The left matrix looks like an activation matrix for the previous layer with extra bias column at the front.

We can generate a column of -1 using the np.ones method and then concatenate it with our matrix using np.concatenate to form this matrix.

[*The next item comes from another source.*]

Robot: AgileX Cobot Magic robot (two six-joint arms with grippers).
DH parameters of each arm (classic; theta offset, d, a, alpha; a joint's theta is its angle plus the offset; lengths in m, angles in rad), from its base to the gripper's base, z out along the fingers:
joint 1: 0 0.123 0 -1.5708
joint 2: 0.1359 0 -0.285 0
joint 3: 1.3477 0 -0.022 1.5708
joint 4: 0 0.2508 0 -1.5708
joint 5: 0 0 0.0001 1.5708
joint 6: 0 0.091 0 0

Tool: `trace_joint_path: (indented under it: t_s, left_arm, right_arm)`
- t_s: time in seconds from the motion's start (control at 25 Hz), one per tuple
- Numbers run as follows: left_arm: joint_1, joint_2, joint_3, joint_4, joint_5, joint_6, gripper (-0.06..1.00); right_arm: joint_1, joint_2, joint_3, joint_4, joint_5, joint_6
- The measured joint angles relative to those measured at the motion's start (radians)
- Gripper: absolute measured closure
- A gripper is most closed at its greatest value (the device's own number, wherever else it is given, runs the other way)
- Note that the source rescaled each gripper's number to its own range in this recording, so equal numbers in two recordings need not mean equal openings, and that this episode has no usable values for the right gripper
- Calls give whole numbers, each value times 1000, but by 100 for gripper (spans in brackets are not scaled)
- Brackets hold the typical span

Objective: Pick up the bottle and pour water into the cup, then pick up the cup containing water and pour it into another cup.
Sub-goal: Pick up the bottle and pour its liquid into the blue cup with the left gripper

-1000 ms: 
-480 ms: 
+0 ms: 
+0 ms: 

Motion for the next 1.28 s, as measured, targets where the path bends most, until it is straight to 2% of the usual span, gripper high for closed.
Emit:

We can define an activation matrix with bias as of layert \(l\) as:

\[ A^{(l)}_{bias}= \begin{bmatrix} a^{(l)}_{10} & a^{(l)}_{11} & \cdots & a^{(l)}_{1n_{l}}\\ a^{(l- 1)}_{20} & a^{(l)}_{21} & \cdots & a^{(l)}_{2n_{l}}\\ \vdots & \vdots & & \vdots\\ a^{(l)}_{k0} & a^{(l- 1)}_{k1} & \cdots & a^{(l)}_{kn_{l}} \end{bmatrix}\tag{67} \]

and the right matrix of Equatio 66 is the weight matrix of layer \(l\), where \(w^{(l)}_{ij}\) is the weight from \(i^{th}\) node of layer \((l-1)\) to \(j^{th}\) node of layer \(l\).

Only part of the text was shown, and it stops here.